GOAL OF THE EXERCISE →
Down to the last line, repeat the data below exactly.

━━━━━━━━━━━━━━━━━━━━━━━━━━━━━━

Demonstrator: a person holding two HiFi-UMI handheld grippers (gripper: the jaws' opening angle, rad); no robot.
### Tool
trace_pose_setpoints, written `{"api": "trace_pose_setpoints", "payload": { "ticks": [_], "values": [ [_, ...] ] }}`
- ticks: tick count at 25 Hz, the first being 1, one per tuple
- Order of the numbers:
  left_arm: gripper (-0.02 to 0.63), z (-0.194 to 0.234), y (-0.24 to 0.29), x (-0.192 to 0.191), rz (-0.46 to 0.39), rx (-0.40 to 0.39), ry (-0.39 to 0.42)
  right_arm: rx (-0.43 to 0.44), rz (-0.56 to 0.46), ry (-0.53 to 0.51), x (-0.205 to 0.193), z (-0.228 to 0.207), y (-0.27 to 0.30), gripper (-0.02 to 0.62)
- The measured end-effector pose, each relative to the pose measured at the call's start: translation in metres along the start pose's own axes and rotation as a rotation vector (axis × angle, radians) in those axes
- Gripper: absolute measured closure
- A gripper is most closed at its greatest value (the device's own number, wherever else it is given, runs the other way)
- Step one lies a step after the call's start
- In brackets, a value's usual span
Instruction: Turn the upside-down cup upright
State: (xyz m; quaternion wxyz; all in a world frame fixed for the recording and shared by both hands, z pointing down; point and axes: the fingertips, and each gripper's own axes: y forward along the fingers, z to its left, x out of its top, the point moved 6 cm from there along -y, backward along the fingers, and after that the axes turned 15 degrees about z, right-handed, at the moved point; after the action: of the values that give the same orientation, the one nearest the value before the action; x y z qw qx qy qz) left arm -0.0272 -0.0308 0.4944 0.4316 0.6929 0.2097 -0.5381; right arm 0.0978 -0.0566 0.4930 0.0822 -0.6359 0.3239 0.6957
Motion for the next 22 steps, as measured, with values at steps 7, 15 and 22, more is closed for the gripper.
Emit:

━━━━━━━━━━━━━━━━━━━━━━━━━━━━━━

TASK RESPONSE →
Demonstrator: a person holding two HiFi-UMI handheld grippers (gripper: the jaws' opening angle, rad); no robot.
### Tool
trace_pose_setpoints, written `{"api": "trace_pose_setpoints", "payload": { "ticks": [_], "values": [ [_, ...] ] }}`
- ticks: tick count at 25 Hz, the first being 1, one per tuple
- Order of the numbers:
  left_arm: gripper (-0.02 to 0.63), z (-0.194 to 0.234), y (-0.24 to 0.29), x (-0.192 to 0.191), rz (-0.46 to 0.39), rx (-0.40 to 0.39), ry (-0.39 to 0.42)
  right_arm: rx (-0.43 to 0.44), rz (-0.56 to 0.46), ry (-0.53 to 0.51), x (-0.205 to 0.193), z (-0.228 to 0.207), y (-0.27 to 0.30), gripper (-0.02 to 0.62)
- The measured end-effector pose, each relative to the pose measured at the call's start: translation in metres along the start pose's own axes and rotation as a rotation vector (axis × angle, radians) in those axes
- Gripper: absolute measured closure
- A gripper is most closed at its greatest value (the device's own number, wherever else it is given, runs the other way)
- Step one lies a step after the call's start
- In brackets, a value's usual span
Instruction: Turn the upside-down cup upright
State: (xyz m; quaternion wxyz; all in a world frame fixed for the recording and shared by both hands, z pointing down; point and axes: the fingertips, and each gripper's own axes: y forward along the fingers, z to its left, x out of its top, the point moved 6 cm from there along -y, backward along the fingers, and after that the axes turned 15 degrees about z, right-handed, at the moved point; after the action: of the values that give the same orientation, the one nearest the value before the action; x y z qw qx qy qz) left arm -0.0272 -0.0308 0.4944 0.4316 0.6929 0.2097 -0.5381; right arm 0.0978 -0.0566 0.4930 0.0822 -0.6359 0.3239 0.6957
Motion for the next 22 steps, as measured, with values at steps 7, 15 and 22, more is closed for the gripper.
Emit:

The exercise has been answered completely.